Exploiting touches nearly every online game that we play and unfortunately, EVE Online is not immune to it. How exploits are handled is unique to each game, but EVE has taken the classy route and not only punished the exploiters, but have also explained what happened, why, and what is being done to keep it from happening again. CCP's Lilith goes into great detail on the POS exploit in this developer blog.

Crime and Punishment by GM Grimmi

As clearly stipulated in our rules and policies, exploiting is strictly prohibited. In our Suspension and Ban Policy there is a special clause about so-called "duping" exploits. Employing this sort of exploit will lead to permanent bans for anyone directly involved as well as possible reprimands for players who benefit from such exploits from removal of the items in question up to, and including, banning of their accounts.

A "duping" exploit is basically an exploit by which some bug in the system is used to create items or ISK out of nothing. The POS reactor exploit was an example of a "duping" exploit and it was handled accordingly.

At the time we discovered the exploit in early December, there were 232 reactors running in the bugged state. Those were installed at 178 POS complexes owned by seven corporations. The scale of the operations differed quite a bit, with one corporation running 81 bugged reactors and another with 3 reactors active.

The opening action on our part regarding the exploit included the total destruction of all the POS complexes involved. This entailed flying to each one and basically nuking everything in sight - a fireworks show of epic proportions but with no witnesses except the GMs in the demolition team.

Users directly involved in the exploit were permanently banned. Direct involvement meant that the character had a director role in the corporation using the exploit or was directly involved in servicing the POSes in exploited state. Others that were found to be involved in moving the exploited goods and laundering the ISK also received bans for their part. A number of players who had benefitted directly from the exploit were also banned. The total number of accounts banned in relation to the exploit of POS reactors is 134.

The purpose of the exploiting was quite different for the corporations involved. Two of them, including the one with the largest operation, were found to be involved in RMT, selling off the proceeds for real money to random players. Another two had funneled what they had gained into expanding their operation and at the time of discovery had not made much more from the exploit than what they rolled over back into the operation. The last three were exploiting the reactor bug in order to gain unfair advantages for the users involved, meaning that ISK and assets were moved to their other characters.

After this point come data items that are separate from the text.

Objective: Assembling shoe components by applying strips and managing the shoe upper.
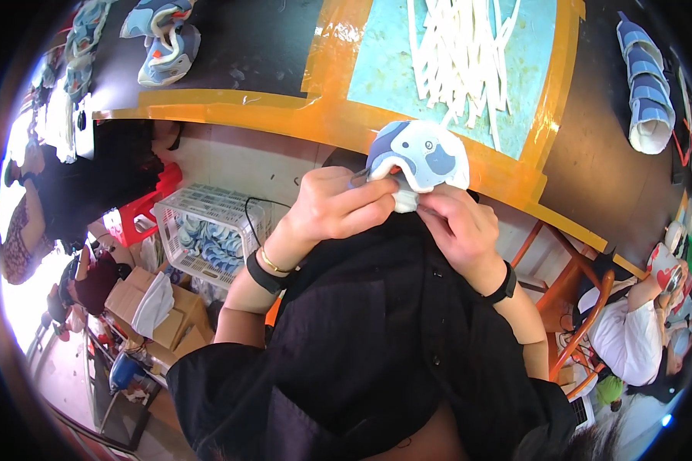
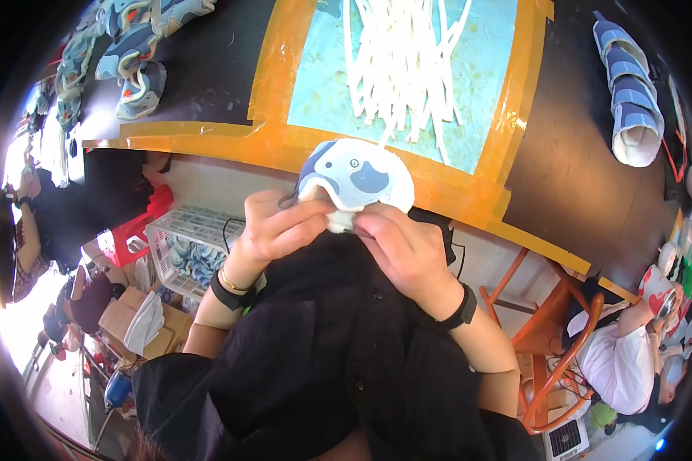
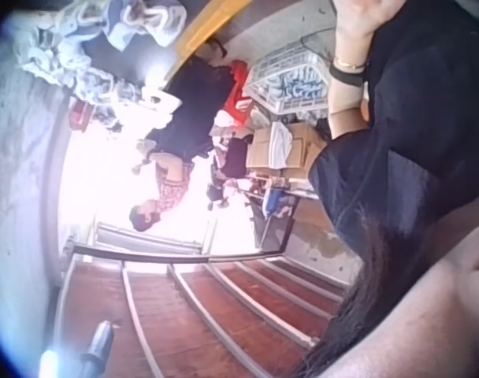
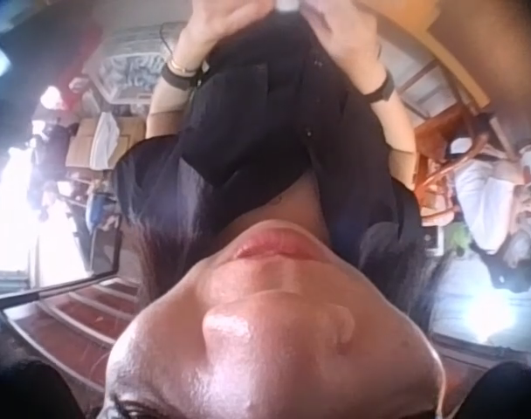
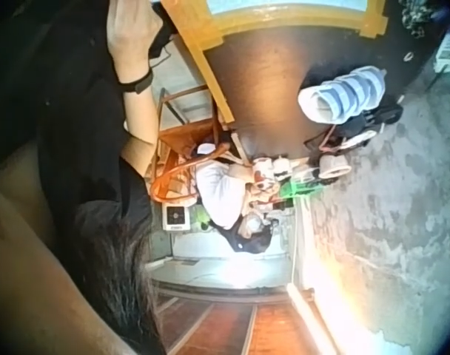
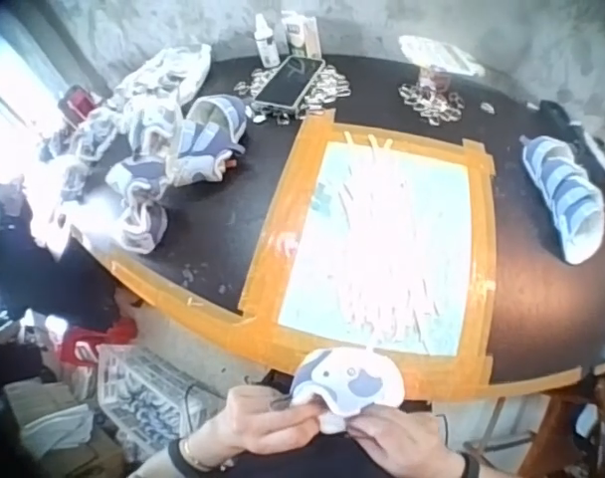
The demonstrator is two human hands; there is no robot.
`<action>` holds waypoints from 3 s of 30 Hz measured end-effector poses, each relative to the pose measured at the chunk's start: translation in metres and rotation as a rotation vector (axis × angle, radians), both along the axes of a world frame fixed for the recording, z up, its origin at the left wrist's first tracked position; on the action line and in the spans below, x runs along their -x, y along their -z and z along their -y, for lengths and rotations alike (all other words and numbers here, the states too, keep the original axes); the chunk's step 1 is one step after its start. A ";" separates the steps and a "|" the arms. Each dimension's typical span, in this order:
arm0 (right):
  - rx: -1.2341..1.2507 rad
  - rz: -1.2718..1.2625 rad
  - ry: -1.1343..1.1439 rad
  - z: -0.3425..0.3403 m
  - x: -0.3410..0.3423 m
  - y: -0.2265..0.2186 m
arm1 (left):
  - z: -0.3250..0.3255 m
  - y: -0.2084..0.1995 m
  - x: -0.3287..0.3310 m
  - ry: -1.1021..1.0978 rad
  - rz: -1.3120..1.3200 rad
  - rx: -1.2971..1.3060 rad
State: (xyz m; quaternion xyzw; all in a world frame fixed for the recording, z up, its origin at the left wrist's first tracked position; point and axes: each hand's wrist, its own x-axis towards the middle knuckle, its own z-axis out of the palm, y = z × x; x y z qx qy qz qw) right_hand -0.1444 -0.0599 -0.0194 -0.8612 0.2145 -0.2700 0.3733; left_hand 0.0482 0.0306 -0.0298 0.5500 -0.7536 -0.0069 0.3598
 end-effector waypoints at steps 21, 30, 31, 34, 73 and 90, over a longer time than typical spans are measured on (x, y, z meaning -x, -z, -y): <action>0.196 0.100 -0.039 0.005 0.009 0.019 | 0.026 -0.059 0.001 0.104 0.167 -0.579; 0.140 0.094 -0.036 0.009 0.003 0.013 | 0.027 -0.047 -0.003 0.130 0.172 -0.491; 0.118 0.093 -0.025 0.008 0.002 0.013 | 0.028 -0.049 -0.004 0.138 0.174 -0.501; 0.116 0.084 0.003 0.007 -0.001 0.011 | 0.031 -0.054 -0.006 0.155 0.182 -0.532; 0.173 -0.143 -0.023 0.001 -0.003 0.006 | 0.036 -0.054 -0.011 0.131 0.154 -0.650; 0.104 -0.002 0.032 0.000 -0.003 0.012 | 0.020 -0.066 -0.020 0.073 -0.039 -0.451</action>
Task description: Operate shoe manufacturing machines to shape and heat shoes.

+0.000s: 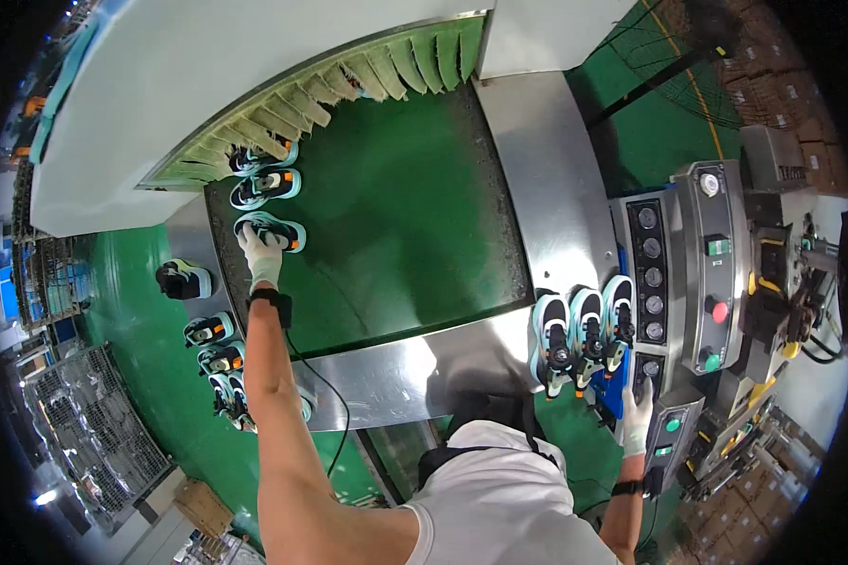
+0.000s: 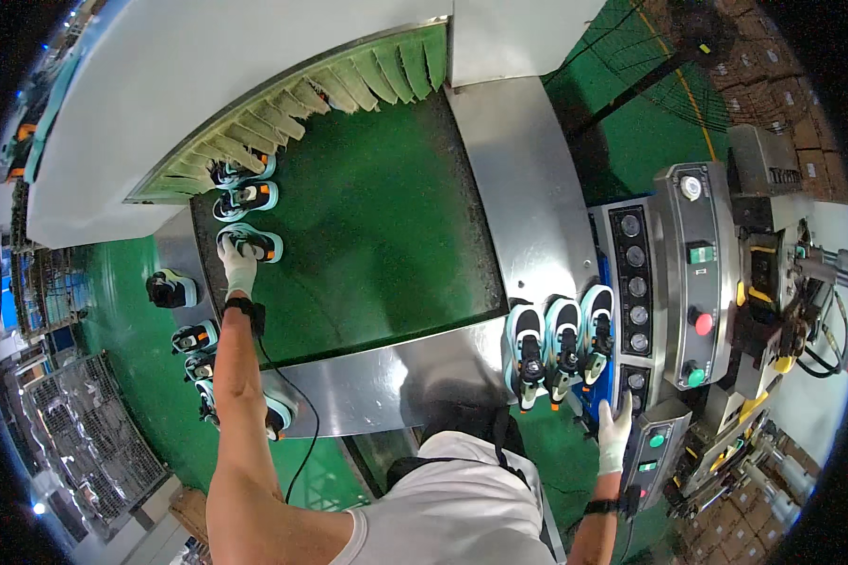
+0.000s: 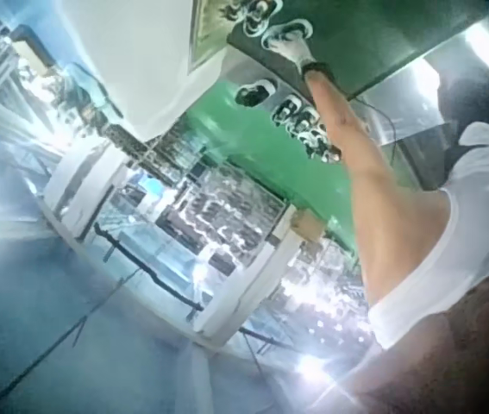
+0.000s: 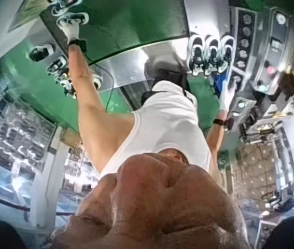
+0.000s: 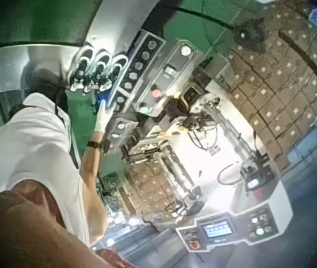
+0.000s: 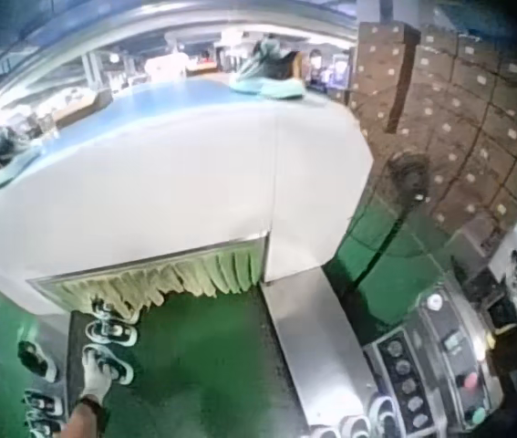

The assets removed from the game by our actions because of this exploit consist of large numbers of capital ships including some motherships and titans, over 30 Tech II BPOs and other valuable items as well as large amounts of ISK.

How did we not see this?

To date, we have found three petitions regarding the reactor bug in our systems. Two of those are since late October 2005 and one since late October 2007. In all cases, the issue was handled as an isolated bug for the players reporting it and the work done was geared towards fixing that particular issue.

In one of the older cases, the user petitioning was asked to file a bug report but the resulting report was closed after the bug hunters were not able to reproduce the issue. At the time, no procedures were in place on our end to ensure that reproduction steps were included. Nowadays, our bug hunters will contact the player submitting the report and request that the steps be added if they are missing.

Quite frankly, it must be said that at the time, the documentation and logs available for POS-related things left much to be desired and anyone involved in handling such issues would have been facing a very difficult task indeed. Very little information was available to staff and players alike about how things were supposed to work and what little logs existed were in no way sufficient to provide information needed to successfully tackle problems with POS mechanics. The usual stopgap fix was to simply repackage the structures and hope that it would take care of the issue at hand.

The last petition was correctly filed into the exploit category but it was simply handled as an individual problem for the player reporting it. Thus it fell through the cracks and did not raise the flags it should have and no exploit investigation was launched.

All the staff members involved in handling the cases have been thoroughly investigated and cleared of any involvement in the exploit by our Internal Affairs department.

Internal Affairs have also investigated other staff members for involvement in the exploit and have found no links to the exploiting corporations or characters involved in the exploit. CSM members were checked and cleared as well.

How will this not happen again?

Our systems for detecting issues failed and this brought it to our attention that they are due for an overhaul. The way exploit petitions are received and handled is currently being restructured. The same is true for the bug reporting tools and work procedures in regards to how bug reports are handled.

The QA and Customer Support departments are working on these matters together and new updated systems and procedures will be implemented as soon as they become available. In some cases, the necessary changes have already been implemented.

Active monitoring of individual items on the market will also be part of our line of defense against exploits and handled by our Research & Statistics department. This means that instead of looking at general trends based on our interests in researching specific markets we will focus more on automated detection of anomalies In the market data.

So in the end.....

There will be exploits in the future and we will do our best to discover them in their early stages and minimize their effect on EVE with new and proactive procedures. We do hope that the EVE community will accept our way of handling these once they are found. The procedures and rules used against those using these exploits will also be reviewed on a regular basis. We have already had discussions with the CSM on fines and other tools to punish those that directly, or indirectly, reap the benefits from illegal activity within EVE. No final decisions have been made yet, but now is your chance to contact your CSM representatives and let your voice be heard.